Por Saturnino GARCÍA LORENZO
Doctor en Medicina
“Si las ruecas hilaran solas y las minas produjeran solas, podríamos liberarnos de trabajadores y esclavos”. La frase es de Aristóteles. Un deseo de hace más de dos mil años y que se ha hecho realidad. La revolución científico-técnica nos ha proporcionado una tecnología que todavía no usamos adecuadamente y en toda su amplitud y profundidad. La creación y desarrollo de la electrónica: la radio, la Televisión, el teléfono, el láser, internet. La creación de las armas nucleares. La conquista del espacio, el vuelo espacial y el alunizaje. La irrupción del libro electrónico. El descubrimiento de los antibióticos, los anticonceptivos, el trasplante de órganos y la clonación, entre otros muchos avances de la Medicina.
Pero ¿es real el potencial liberador de la tecnología moderna? ¿existe actualmente esclavitud de la tecnología? ¿Sería posible, hoy mismo, un programa de automatización aplicado a todos los niveles productivos? Son todos interrogantes de un mismo deseo: liberarse de los trabajos y rutinas de la actividad física y mental. Quizá la magnificación de este deseo nos provoque recelo. De cualquier modo el progreso ha sido espectacular.
Hay un cuento alemán de W. Goethe, compuesto en 1791: El aprendiz de brujo. Un aprendiz que convierte, en ausencia de su amo, el verdadero brujo, una escoba en un autómata, al que ordena que transporte agua a la bañera. El aprendiz ignora la fórmula de desencantamiento y la escoba sigue impertérrita acarreando agua, con la consiguiente inundación de toda la casa. El mago ha de volver las aguas a su cauce y el aprendiz a su humildad de alumno.
¿Seremos nosotros, nuestra civilización, aprendices, aprendices de técnicas que provoquen un despegue para cuyo aterrizaje no estamos preparados?
La tecnología presenta una doble cara que hace posible la bomba junto al reactor pacífico, el cohete mísil junto al satélite de comunicación. Y esto es lo que alimenta el recelo del que hablábamos al principio. Una prueba de este recelo es ese subconsciente alucinante, ese lenguaje tan comparativo y analógico que utilizamos: al referirnos a las máquinas hablamos de “comportamientos”, “conductas”, “lenguaje”, “memoria” y hasta de reproducción y sexo de las máquinas.

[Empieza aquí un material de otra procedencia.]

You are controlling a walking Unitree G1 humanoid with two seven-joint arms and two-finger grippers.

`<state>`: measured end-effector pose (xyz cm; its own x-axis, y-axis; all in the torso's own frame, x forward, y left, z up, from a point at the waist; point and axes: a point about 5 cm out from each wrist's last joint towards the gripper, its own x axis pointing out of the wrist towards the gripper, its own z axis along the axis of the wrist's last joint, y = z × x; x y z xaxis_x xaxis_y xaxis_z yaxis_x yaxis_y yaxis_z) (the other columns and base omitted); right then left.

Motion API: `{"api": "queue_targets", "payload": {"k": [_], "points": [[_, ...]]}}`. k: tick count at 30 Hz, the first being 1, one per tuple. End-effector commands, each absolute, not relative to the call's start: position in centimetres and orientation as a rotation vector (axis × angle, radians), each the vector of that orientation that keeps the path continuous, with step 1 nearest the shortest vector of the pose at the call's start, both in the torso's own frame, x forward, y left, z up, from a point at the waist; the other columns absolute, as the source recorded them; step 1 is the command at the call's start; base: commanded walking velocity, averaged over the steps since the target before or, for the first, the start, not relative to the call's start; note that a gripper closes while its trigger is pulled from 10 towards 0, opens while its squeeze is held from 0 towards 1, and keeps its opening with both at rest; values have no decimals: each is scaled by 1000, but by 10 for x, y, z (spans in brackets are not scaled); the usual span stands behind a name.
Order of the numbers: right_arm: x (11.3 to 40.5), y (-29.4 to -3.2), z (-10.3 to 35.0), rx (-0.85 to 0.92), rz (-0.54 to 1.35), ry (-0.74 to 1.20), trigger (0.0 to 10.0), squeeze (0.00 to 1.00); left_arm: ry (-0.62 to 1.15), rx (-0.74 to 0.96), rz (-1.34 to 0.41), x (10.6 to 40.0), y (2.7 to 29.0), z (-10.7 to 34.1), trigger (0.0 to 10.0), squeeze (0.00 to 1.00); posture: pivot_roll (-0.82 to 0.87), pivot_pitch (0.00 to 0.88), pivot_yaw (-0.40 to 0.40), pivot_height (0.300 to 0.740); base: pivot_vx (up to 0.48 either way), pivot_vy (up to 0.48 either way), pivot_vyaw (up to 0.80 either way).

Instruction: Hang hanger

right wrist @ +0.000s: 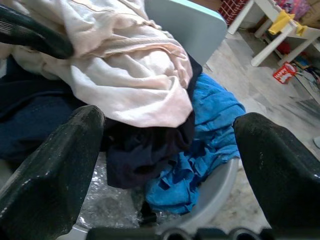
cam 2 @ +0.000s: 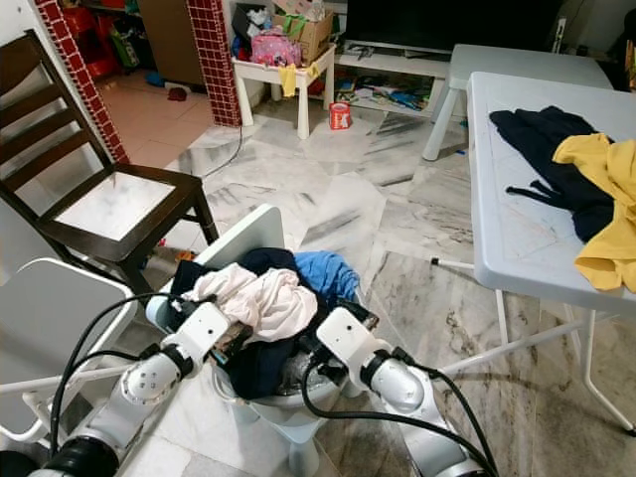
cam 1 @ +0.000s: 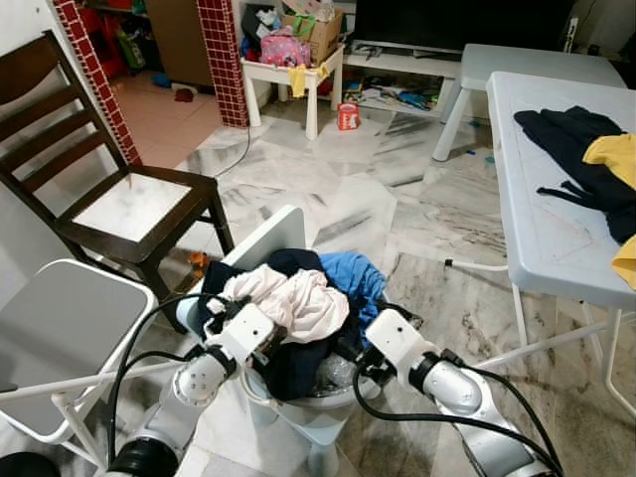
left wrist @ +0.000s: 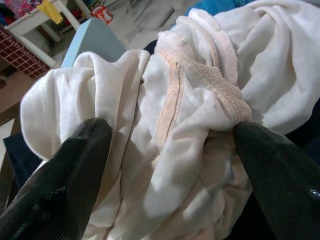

La presencia de la tecnología ha seguido un camino lógico, el camino del poder adquisitivo: en un principio fueron patrimonio del poder. De ahí pasaron a las empresas, de estas al individuo, lo cual parece cumplir aquella previsión de Marcuse, un filósofo en contra de la tecnología, que en su libro El Hombre Unidimensional, afirmaba: “la revolución tecnológica comienza a actuar de forma efectiva en la producción y sólo es cuestión de tiempo el que supere completamente el sistema tradicional, transformado toda la sociedad y dando lugar a una nueva civilización. Por otra parte es incontestable que la tecnología ha mejorado en gran medida la vida de los seres humanos. Uno de los beneficios que reporta es la ampliación de nuestro círculo potencial de relaciones. Ahora bien, el precio de esta ampliación, es que nos perdemos en un mar interminable de opciones y responsabilidades ya que sin los límites que solían imponerse antaño, ya no sabemos cómo localizar y valorar a un posible compañero y amigo.
No es una locura pensar que un buen día puede levantarse alguien, reclamando un invento capaz de divertir positivamente, participativamente, sus descansos que cada vez serán más amplios.
Una herencia de los siglos XIX y XX que el poder de los estados del siglo XXI ha sabido digerir muy bien. Los ciudadanos, no tanto. Pero este mundo tecnológico, amén de sus aspectos negativos, multiplica por mil nuestras posibilidades. Aristóteles soñaba con ello.